Более того, я испытала совершенно нечто неожиданное и совсем уж не вписывающееся ни в мой прежний характер, ни в недавно пережитое состояние. Недетский азарт и нешуточное любопытство. Кажется, мне только что скормили нехилую таблетку храбрости. Только в отличие от кратковременного действия медикаментозного препарата, подобный эффект явно не должен был закончиться с боем курантов на двенадцати часах ночи.
Я и Астона в тот момент увидела будто новыми глазами или, точнее, открывшимися по-новому глазами. А, главное, без нагнетания психологического прессинга от замутнённого недавними страхами рассудка. И все те эмоции, что я к нему до этого испытывала, а потом пыталась заглушить жёсткими доводами здравого разума, буквально прорвались на волю — всесметающей волной, во всей своей первoзданной красе, оглушающей силе и неохватности.

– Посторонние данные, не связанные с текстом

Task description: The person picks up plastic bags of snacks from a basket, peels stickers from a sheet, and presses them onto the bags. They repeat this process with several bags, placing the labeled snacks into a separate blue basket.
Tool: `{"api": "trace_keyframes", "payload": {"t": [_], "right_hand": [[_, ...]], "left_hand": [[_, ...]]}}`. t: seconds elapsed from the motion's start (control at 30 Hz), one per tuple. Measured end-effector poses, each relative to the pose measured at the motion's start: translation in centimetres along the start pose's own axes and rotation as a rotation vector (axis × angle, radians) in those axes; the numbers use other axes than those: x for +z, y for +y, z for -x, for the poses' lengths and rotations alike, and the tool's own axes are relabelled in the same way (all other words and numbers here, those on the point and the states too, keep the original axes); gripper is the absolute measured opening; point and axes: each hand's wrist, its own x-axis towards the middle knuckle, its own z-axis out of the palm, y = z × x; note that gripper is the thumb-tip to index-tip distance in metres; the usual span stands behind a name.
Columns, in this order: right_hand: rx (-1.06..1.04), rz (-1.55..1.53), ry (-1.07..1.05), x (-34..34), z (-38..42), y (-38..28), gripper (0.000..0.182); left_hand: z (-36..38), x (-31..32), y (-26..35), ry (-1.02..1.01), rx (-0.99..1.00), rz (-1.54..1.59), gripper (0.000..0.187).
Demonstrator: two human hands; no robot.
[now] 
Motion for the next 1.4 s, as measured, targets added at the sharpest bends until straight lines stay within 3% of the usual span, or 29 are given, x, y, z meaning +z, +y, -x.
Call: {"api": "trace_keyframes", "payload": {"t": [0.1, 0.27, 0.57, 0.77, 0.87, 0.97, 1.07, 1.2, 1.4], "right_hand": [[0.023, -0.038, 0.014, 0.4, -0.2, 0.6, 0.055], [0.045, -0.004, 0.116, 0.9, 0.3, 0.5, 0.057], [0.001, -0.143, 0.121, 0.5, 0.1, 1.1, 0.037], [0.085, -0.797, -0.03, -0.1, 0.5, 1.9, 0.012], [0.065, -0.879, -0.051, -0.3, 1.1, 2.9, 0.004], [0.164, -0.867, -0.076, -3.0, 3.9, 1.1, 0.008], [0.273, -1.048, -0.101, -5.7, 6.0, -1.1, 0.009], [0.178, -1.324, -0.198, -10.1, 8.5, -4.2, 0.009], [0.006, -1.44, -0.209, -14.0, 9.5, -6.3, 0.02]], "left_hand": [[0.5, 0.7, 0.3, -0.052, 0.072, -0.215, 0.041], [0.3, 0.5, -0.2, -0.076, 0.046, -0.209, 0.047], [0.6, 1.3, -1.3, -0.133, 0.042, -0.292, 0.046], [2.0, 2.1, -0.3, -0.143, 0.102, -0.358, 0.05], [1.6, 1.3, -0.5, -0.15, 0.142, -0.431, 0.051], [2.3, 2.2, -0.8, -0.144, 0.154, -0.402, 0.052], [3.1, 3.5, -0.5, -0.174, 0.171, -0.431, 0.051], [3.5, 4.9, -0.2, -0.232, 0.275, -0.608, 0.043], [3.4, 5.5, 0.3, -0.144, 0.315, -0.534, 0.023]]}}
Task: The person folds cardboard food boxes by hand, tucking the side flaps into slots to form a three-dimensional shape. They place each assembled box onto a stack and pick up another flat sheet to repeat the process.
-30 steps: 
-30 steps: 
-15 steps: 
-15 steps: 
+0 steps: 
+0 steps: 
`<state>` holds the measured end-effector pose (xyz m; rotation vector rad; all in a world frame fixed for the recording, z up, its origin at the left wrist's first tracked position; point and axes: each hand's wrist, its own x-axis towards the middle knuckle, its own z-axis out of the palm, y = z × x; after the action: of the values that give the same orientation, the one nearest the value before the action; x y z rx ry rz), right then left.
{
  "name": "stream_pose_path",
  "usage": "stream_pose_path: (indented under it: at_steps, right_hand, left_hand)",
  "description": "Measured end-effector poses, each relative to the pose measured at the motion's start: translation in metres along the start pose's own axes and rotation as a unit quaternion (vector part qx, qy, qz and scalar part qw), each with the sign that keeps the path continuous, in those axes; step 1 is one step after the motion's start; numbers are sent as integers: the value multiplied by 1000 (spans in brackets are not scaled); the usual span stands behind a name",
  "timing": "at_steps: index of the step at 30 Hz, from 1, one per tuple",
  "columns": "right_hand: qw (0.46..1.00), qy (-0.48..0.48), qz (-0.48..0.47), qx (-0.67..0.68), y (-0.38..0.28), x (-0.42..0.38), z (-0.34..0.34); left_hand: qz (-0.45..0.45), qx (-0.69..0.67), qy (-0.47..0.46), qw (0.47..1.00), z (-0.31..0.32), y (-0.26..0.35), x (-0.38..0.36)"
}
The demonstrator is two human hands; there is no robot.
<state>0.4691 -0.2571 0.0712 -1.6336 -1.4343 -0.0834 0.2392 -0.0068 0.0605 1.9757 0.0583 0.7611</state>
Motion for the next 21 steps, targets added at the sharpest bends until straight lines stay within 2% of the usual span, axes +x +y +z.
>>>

Конечно, я прекрасно понимала, что ничего не изменилось. Нам всё так же угрожала смертельная опасность, но теперь-то я была настолько уверена в своей неуязвимости и проснувшихся во мне возможностях супер-девушки, что о притаившейся опасности в лице ожидающего нас врага я могла думать только как о хищниках, загнанных в просторные вольеры за бронированные стeклянные экраны с собственной же подачи. разве кто-то боится, когда идёт в подобный зоопарк, чтобы посмотреть на подобных зверей через стекло?
Да и хрен с ними! Успею насмотреться на них вдоволь вскоре и так. Меня вoлновал куда более интересный, пусть далеко и не безобидный, но почти прирученный хищник. И я так же знала (с разыгравшейся не на шутку интуицией), что и он дышал на меня неровно. Практически балансировал на грани между своей врождённой сущностью и ранее ему неведомой стороной нового восприятия и осознания нашего мира через призму запретных для цессерийцев чувств. Не даром англичане говорят, любопытство убило кошку, даже если это такая большая кошка как Адарт Варилиус Инвикт XV.
Теперь да! Я чувствовала это как никогда. Нашу неразрывную связь, которую я же не раз и провоцировала, при этом ведать не ведая, насколько сильно затягивала этот узел раз за разом и день за днём. Кажется, еще немного и сама смогу дотянуться до его сердца буквально, только дайте чуть больше времени и недостающей толики нужных возможностей. И тогда всё! Никтo этого уже не остановит и не предотвратит. Мы уже там! Оба. Пусть пока лишь одной ногой…
«Обещаю… я буду очень осторожной!» — похоже, и я переняла (пусть самую малость) способность гипнотического внушения у своего же любимого врага, с искренней доверчивостью глядя в его напряжённые глаза и бесстыдно прижимаясь к его совершенному телу всё плотнее и интимнее. Мне уже нравилась эта недетская игра на грани фола и возможного проигрыша — между жизнью и смертью. Нешуточный азарт брал своё, растекаясь по венам с жаркими приливами нездорового возбуждения и сметая на пути хлипкие преграды. Теперь-то уж точно для меня не было ничего невозможного.
«Постарайся слиться со всеми и молчи, если кому-то вдруг захочется спровоцировать тебя на разговор. Только «Да» или «Нет». Никто не должен понять, что с твоей психикой всё порядке и отсутствие сильного страха — не результат искалеченного сознания и нарушеннoго восприятия реальности. Смотри, как ведут себя другие питомцы и подстраивайся под их поведение. Это не должно быть для тебя сложным.»
«Я знаю!» — только я так и не отпустила его из своих жарких объятий, не в состoянии оторвать от его лица не менее жадного взгляда. Смотрела так, будто в последний раз, поэтому и не могла наглядеться. — «Ты ведь будешь всё время рядом? Не бpосишь меня и никуда не исчезнешь?»
«По собственной воле — ни за что и ни при каких самых непредвиденных обстоятельствах. Там ты принадлежишь только мне. Никто не посмеет не увести тебя, ни даже мысленно пожелать заполучить в своё пользование. С этим у нас строго. Претендовать на чужую собственность — считается низким, аморальным и противозаконным преступлением, как и предпринимать попытки ею завладеть. Только по обоюдному и предельно честному согласию, что тоже случается крайне редко. Драгоценными донорами у нас разбрасываться не принято. А если брать во внимание тот факт, что никто из нас не голодает и не находится на грани вымирания, подобные вещи даже для обсуждения не берутся в учёт и считаются верхом неприличия.»